Ahora la perspectiva es que “papá Fisco” deba hacerse cargo de las ruinas humeantes de las universidades perseguidas y parte de los mayores impuestos de la Reforma Tributaria deban ir a cubrir las enormes pérdidas generadas por la persecución contra el lucro en la educación. Y las élites justifican y aplauden. Increíble.

          La segunda meta de Eyzaguirre, la “prohibición del copago”, es tan disparatada como la anterior, pero ahora está dirigida a liquidar la enseñanza básica y media. El “copago” es el financiamiento que las familias que quieren y pueden hacerlo aportan a escuelas particulares gratuitas y subvencionadas por el Estado. En pleno acuerdo con los sostenedores, mejoran instalaciones y cuerpos docentes, obteniendo así mejores resultados pedagógicos. Pero eso irrita el Estado socialista: “los privados no tienen derecho a mejorar lo que hacemos los funcionarios; el copago debe ser prohibido. El Fisco pondrá esa plata, cuando lo estime necesario”. Entonces ya han comenzado a desaparecer establecimientos particulares subvencionados, ya sea porque sus sostenedores no desean depender exclusivamente del Estado, ya sea porque prefieren transformarse, simplemente, en establecimientos particulares pagados, que, entre paréntesis, son lo que obtienen  mejores resultados, superando el promedio de los países de la OECD en  las pruebas PISA. Pero ¡horror!, los comunistas no pueden permitir eso y, dado que en Chile todavía no se ha instaurado la Escuela Nacional Unificada, que forma parte del “legado inconcluso de Allende”, se le negará todo aporte estatal a cualquier establecimiento particular subvencionado que procure mejorar mediante el copago. No importa que todos quedemos peor, lo que importa es que nadie quede mejor, y así seamos iguales. Aplauso de las élites. ¡Qué buen propósito tiene la Reforma Tributaria!

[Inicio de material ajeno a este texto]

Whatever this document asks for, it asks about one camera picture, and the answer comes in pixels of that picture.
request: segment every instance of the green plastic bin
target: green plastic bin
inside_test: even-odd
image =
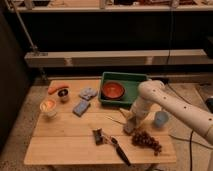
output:
[[[142,81],[147,81],[145,74],[121,73],[121,72],[104,72],[101,79],[98,100],[102,105],[130,107],[138,96],[138,85]],[[107,100],[101,94],[102,86],[107,81],[116,81],[123,85],[125,94],[120,100]]]

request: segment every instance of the tile floor
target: tile floor
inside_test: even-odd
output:
[[[171,86],[191,104],[206,109],[193,83],[173,83]],[[47,87],[47,85],[33,85],[29,90],[5,148],[0,156],[1,171],[141,171],[147,167],[144,165],[137,165],[130,168],[125,165],[54,167],[24,165],[25,153],[39,114],[39,104],[45,97]],[[168,87],[167,92],[175,95]],[[170,119],[167,124],[170,134],[189,139],[190,129],[172,115],[169,114],[169,117]],[[197,134],[194,134],[193,140],[208,145],[205,140]],[[164,171],[189,171],[188,142],[173,140],[173,143],[177,153],[177,162],[174,164],[159,165],[157,168]],[[193,171],[207,170],[210,152],[209,149],[193,144]]]

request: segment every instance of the grapes
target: grapes
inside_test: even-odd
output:
[[[151,137],[151,135],[146,131],[137,131],[132,136],[132,144],[152,148],[155,156],[162,151],[162,146],[159,141],[155,140],[154,137]]]

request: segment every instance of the cup
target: cup
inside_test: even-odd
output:
[[[162,127],[167,121],[169,117],[166,112],[158,111],[155,113],[154,125],[158,128]]]
[[[69,91],[67,89],[61,89],[58,91],[58,97],[62,103],[65,103],[69,100]]]
[[[56,115],[56,101],[53,99],[47,99],[41,102],[40,104],[40,110],[42,114],[44,114],[47,117],[53,117]]]

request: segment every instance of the red bowl
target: red bowl
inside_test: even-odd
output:
[[[124,95],[125,89],[118,82],[106,82],[101,89],[103,96],[106,99],[119,100]]]

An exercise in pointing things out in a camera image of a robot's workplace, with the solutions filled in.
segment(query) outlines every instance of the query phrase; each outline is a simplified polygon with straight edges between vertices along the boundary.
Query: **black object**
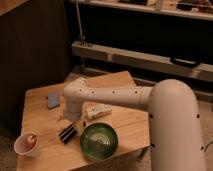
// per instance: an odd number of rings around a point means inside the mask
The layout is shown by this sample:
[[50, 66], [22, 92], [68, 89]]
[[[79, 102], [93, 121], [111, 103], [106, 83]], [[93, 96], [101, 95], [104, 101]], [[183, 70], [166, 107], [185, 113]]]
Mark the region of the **black object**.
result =
[[175, 57], [171, 57], [170, 62], [172, 62], [173, 64], [182, 65], [182, 66], [189, 67], [189, 68], [196, 67], [201, 63], [200, 60], [189, 61], [189, 60], [178, 59]]
[[73, 124], [70, 124], [59, 134], [59, 138], [64, 144], [67, 144], [76, 134], [77, 131], [73, 127]]

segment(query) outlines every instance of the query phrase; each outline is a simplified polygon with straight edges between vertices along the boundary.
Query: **green glass bowl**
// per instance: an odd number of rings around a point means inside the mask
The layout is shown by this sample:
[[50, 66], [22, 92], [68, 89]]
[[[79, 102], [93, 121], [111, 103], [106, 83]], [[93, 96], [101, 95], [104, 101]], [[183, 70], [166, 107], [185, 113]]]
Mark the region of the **green glass bowl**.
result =
[[116, 151], [118, 136], [111, 126], [95, 123], [84, 130], [80, 144], [89, 160], [101, 161], [109, 158]]

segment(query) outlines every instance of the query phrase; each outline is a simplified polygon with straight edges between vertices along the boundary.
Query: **wooden table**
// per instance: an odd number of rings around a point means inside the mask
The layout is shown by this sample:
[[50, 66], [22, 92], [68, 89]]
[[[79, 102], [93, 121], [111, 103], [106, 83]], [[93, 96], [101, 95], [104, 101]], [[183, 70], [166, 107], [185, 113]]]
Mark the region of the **wooden table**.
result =
[[[128, 72], [92, 77], [88, 79], [88, 82], [89, 86], [92, 87], [135, 85]], [[58, 138], [59, 133], [70, 124], [68, 120], [59, 119], [64, 108], [62, 91], [65, 84], [67, 83], [36, 88], [26, 92], [22, 133], [28, 131], [37, 133], [42, 152], [37, 158], [19, 156], [18, 171], [67, 171], [93, 163], [83, 156], [78, 136], [75, 136], [67, 145], [64, 145]], [[51, 92], [60, 94], [60, 107], [49, 110], [46, 95]], [[110, 115], [93, 120], [93, 122], [108, 123], [118, 134], [119, 145], [112, 157], [149, 146], [148, 115], [146, 112], [113, 106]]]

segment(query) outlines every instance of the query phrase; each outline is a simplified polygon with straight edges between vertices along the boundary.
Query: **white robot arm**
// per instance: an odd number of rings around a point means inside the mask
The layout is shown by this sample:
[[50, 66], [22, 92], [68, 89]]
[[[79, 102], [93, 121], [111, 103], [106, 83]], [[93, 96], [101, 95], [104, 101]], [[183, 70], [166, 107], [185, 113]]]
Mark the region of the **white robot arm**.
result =
[[178, 80], [152, 87], [91, 88], [79, 78], [64, 88], [64, 115], [81, 117], [85, 101], [148, 110], [153, 171], [206, 171], [199, 111], [193, 91]]

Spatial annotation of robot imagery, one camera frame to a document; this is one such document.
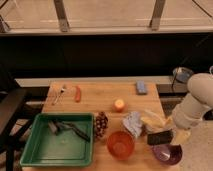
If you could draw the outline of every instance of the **bunch of grapes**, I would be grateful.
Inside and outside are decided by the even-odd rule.
[[[98,116],[96,116],[94,120],[94,135],[96,139],[103,137],[108,127],[107,124],[108,118],[105,112],[99,112]]]

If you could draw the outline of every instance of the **green bin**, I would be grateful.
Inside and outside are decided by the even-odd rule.
[[[74,123],[90,137],[80,138],[73,130],[55,135],[48,122],[56,119]],[[22,167],[88,166],[93,153],[93,115],[90,113],[39,114],[21,156]]]

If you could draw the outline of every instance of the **red pepper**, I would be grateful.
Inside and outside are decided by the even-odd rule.
[[[76,92],[75,92],[75,102],[80,102],[81,101],[81,89],[79,86],[75,86]]]

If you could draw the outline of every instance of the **orange plastic bowl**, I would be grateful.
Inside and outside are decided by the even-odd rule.
[[[133,138],[124,131],[116,131],[107,139],[108,151],[118,160],[126,160],[132,154],[134,147]]]

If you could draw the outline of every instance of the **wooden table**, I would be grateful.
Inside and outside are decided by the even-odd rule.
[[[62,94],[58,103],[52,105],[56,94],[63,85],[67,90]],[[74,101],[75,86],[78,85],[82,91],[80,103]],[[127,161],[118,161],[113,158],[106,147],[106,138],[116,130],[124,130],[122,118],[130,111],[143,112],[150,109],[164,116],[161,102],[155,84],[147,83],[147,95],[137,95],[135,82],[53,82],[50,86],[48,97],[43,107],[43,113],[69,113],[69,112],[91,112],[97,115],[105,111],[109,118],[109,128],[101,141],[94,143],[93,162],[85,168],[23,168],[25,171],[36,170],[70,170],[70,171],[179,171],[179,165],[166,166],[157,161],[146,144],[146,135],[143,134],[135,141],[135,150]],[[126,102],[126,109],[122,113],[113,110],[113,102],[122,98]]]

          Y, en fin, dice Eyzaguirre, como un eco de “la calle”, hay que prohibir la selección de alumnos, porque ella “segrega”. Si usted, hombre libre (todavía y sólo relativamente), es exitoso en su actividad, será requerido por muchas personas y no podrá atenderlas a todas. Es decir, seleccionará a su clientela. Pero si usted es pedagogo y tiene éxito, por lo cual tiene más aspirantes a alumnos que los que puede recibir, el Estado Socialista chileno le va a prohibir seleccionar. Por bien que enseñe, usted no puede elegir a los mejores. ¡Adiós, “liceos de excelencia”!  La excelencia no es democrática. La ineptitud sí lo es. ¡Viva la ineptocracia!

          Eyzaguirre ha solido referirse a Michelle Bachelet, cariñosamente, como “mi Gordi”. Eso le costó no ser ministro en el primer gobierno de ella, dicen. Cariño incomprendido. Bueno ¿qué harían él y su Gordi si quedaran a cargo del Barcelona Fútbol Club? No podrían seleccionar jugadores. Pagarles más a unos que a otros generaría “segregación”. ¿Cuántas temporadas demoraría el “Barcelona Igualitario” en descender a segunda división? Yo creo que sólo una. Lo mismo que demorará Chile, con el “plan de Eyzaguirre y su Gordi”, en regresar al tercer mundo gracias a la prohibición del lucro, del copago y de la selección. Y lo harán con el aplauso de las élites, felices de contribuir con más impuestos a desquiciar la educación.